Changes in dietary and exercise habits can improve the symptoms of perimenopause and HTN. Adequate levels of physical activity and the decreased intake of salt and alcohol can be recommended as these factors might reduce HTN and the likelihood of heart disease during menopause (Wenger et al., 2018). Patient education should focus on menopause as a natural part of a woman’s lifecycle, so the patient should be involved in the decision-making and encouraged to choose treatment according to personal preferences and needs. The clinician should educate the woman on the changes in her anatomy during the perimenopausal period. For instance, a gynecologic exam can help the provider to demonstrate the application of the recommended treatment options (Kagan et al., 2019). Additionally, before prescribing the lowest doses of estrogen/drospirenone (Angeliq) or conjugated estrogens/bazedoxifene (Duavee), the healthcare professional should discuss the potential harm and benefits of the treatment supported with current evidence. The patient should be informed about the HTN treatment regimen changes and the benefits of fixed-dose drugs for HTN and heart disease. The provider should emphasize the importance of treatment adherence and the need for regular blood pressure measurements to assess the effectiveness of the new medication strategy.
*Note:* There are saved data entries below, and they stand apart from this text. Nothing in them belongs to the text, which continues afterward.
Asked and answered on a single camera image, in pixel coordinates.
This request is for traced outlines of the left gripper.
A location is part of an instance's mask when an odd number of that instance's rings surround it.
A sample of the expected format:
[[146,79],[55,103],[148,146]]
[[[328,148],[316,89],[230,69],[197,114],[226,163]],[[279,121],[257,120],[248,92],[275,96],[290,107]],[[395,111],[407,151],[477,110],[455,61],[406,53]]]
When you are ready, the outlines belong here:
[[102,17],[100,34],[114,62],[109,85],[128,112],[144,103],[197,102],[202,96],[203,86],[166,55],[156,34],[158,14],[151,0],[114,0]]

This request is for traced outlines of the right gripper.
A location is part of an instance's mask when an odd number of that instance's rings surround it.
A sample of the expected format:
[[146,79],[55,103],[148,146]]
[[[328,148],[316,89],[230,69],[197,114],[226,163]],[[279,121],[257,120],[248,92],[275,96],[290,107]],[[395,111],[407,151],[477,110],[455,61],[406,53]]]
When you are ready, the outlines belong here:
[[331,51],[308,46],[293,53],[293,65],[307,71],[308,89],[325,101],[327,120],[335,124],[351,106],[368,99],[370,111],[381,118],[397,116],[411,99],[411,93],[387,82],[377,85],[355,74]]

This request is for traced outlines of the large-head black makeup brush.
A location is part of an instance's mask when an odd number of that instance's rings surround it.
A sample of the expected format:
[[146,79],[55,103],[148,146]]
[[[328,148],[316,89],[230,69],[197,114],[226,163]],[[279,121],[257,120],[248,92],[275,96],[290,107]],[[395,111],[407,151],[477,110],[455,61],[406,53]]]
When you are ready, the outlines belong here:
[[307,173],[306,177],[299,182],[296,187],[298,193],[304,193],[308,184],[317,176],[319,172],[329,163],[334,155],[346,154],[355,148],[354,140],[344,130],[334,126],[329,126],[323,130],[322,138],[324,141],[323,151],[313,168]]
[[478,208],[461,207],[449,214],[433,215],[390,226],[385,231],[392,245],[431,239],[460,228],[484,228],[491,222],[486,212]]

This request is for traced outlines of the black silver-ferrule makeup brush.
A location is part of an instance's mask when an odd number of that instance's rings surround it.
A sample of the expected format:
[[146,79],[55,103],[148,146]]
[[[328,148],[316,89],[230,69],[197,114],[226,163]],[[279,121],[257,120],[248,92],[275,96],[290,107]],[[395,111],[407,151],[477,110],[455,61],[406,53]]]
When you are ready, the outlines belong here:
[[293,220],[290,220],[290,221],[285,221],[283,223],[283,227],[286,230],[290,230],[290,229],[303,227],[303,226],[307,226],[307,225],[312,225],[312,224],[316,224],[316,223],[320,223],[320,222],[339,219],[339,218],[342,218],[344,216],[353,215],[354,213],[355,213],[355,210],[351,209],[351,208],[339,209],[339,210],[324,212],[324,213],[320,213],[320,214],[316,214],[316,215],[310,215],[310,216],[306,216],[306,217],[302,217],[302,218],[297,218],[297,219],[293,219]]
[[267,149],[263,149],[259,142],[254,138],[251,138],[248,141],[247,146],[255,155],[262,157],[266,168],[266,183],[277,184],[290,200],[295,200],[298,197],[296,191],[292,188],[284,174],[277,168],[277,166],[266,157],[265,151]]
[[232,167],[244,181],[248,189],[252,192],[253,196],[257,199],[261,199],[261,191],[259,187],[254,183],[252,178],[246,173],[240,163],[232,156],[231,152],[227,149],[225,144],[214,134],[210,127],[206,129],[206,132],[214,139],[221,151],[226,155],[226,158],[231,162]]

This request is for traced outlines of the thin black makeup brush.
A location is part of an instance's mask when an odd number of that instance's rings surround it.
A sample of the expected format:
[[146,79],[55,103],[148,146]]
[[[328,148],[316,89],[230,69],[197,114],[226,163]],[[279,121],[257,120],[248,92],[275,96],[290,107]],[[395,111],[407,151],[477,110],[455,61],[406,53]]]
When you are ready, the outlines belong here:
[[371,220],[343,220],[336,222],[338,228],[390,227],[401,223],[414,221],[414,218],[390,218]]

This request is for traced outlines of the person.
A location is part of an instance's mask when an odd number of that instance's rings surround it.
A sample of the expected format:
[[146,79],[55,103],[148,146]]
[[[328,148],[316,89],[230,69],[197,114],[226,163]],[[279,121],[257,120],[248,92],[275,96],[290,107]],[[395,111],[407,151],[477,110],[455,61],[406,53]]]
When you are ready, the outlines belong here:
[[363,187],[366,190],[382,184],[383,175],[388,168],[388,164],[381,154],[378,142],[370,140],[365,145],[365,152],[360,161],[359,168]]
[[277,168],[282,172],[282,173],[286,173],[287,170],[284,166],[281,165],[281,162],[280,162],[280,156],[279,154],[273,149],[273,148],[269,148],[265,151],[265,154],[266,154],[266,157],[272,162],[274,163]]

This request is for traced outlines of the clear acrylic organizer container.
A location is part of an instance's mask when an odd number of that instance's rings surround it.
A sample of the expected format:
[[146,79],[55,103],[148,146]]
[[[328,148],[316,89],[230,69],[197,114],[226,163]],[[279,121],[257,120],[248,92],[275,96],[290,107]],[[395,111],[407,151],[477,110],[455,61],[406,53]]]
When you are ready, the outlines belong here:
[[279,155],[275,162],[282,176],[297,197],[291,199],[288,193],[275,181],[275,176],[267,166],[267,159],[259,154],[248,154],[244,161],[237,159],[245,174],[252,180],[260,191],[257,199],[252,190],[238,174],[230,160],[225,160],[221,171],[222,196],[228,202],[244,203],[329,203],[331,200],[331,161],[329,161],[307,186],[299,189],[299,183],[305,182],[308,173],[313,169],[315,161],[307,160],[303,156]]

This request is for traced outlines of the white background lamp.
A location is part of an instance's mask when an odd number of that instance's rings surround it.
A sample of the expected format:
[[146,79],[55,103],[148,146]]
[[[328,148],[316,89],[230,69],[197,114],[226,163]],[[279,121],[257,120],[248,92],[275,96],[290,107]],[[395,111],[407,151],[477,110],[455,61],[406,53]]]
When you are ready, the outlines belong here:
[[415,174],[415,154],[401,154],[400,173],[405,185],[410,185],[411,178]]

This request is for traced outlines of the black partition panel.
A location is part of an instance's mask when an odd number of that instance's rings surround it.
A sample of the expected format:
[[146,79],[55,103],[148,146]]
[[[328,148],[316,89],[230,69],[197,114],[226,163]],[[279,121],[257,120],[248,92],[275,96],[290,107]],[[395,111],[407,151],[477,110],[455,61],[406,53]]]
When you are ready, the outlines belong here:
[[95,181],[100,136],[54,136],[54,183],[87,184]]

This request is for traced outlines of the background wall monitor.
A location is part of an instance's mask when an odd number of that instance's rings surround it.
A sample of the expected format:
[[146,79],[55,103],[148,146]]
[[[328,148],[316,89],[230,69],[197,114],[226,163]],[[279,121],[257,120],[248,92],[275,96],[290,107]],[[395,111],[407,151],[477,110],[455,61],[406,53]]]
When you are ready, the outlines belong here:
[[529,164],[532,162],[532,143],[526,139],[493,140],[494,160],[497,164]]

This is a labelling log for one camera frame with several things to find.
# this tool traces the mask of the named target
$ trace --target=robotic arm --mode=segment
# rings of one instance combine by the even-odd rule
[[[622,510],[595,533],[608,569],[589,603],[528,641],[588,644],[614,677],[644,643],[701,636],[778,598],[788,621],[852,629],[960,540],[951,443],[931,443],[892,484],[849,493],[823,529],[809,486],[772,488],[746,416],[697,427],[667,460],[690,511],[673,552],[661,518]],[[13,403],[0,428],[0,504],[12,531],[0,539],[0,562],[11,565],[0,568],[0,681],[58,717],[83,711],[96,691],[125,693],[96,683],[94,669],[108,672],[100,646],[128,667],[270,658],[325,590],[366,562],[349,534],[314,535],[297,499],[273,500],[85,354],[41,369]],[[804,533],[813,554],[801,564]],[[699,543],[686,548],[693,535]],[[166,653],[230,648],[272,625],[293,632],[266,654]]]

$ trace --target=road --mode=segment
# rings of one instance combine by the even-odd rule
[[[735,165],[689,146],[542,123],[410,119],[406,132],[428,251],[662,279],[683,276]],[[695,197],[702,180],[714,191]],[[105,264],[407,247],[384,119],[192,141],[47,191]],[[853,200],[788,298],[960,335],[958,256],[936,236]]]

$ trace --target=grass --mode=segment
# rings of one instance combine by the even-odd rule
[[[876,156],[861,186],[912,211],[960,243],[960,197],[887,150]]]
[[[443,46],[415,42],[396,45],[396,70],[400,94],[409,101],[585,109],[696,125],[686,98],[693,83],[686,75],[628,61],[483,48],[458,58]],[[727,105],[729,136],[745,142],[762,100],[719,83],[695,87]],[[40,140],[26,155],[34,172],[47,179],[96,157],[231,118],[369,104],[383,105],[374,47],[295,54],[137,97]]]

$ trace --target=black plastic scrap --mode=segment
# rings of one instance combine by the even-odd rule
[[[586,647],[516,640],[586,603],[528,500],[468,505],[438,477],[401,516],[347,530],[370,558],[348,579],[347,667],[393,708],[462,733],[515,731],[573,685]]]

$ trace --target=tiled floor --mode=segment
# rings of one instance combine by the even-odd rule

Amini Moghadam, S., & Abolghasem, N. (2019). A review of management of perimenopausal hot flashes. Journal of Obstetrics, Gynecology and Cancer Research, 4(1), 5–11. Web.
Collaborative Group on Hormonal Factors in Breast Cancer. (2019). Type and timing of menopausal hormone therapy and breast cancer risk: Individual participant meta-analysis of the worldwide epidemiological evidence. The Lancet, 394(10204), 1159–1168. Web.
Kagan, R., Kellogg-Spadt, S., & Parish, S. J. (2019). Practical treatment considerations in the management of genitourinary syndrome of menopause. Drugs & Aging, 36, 897–908. Web.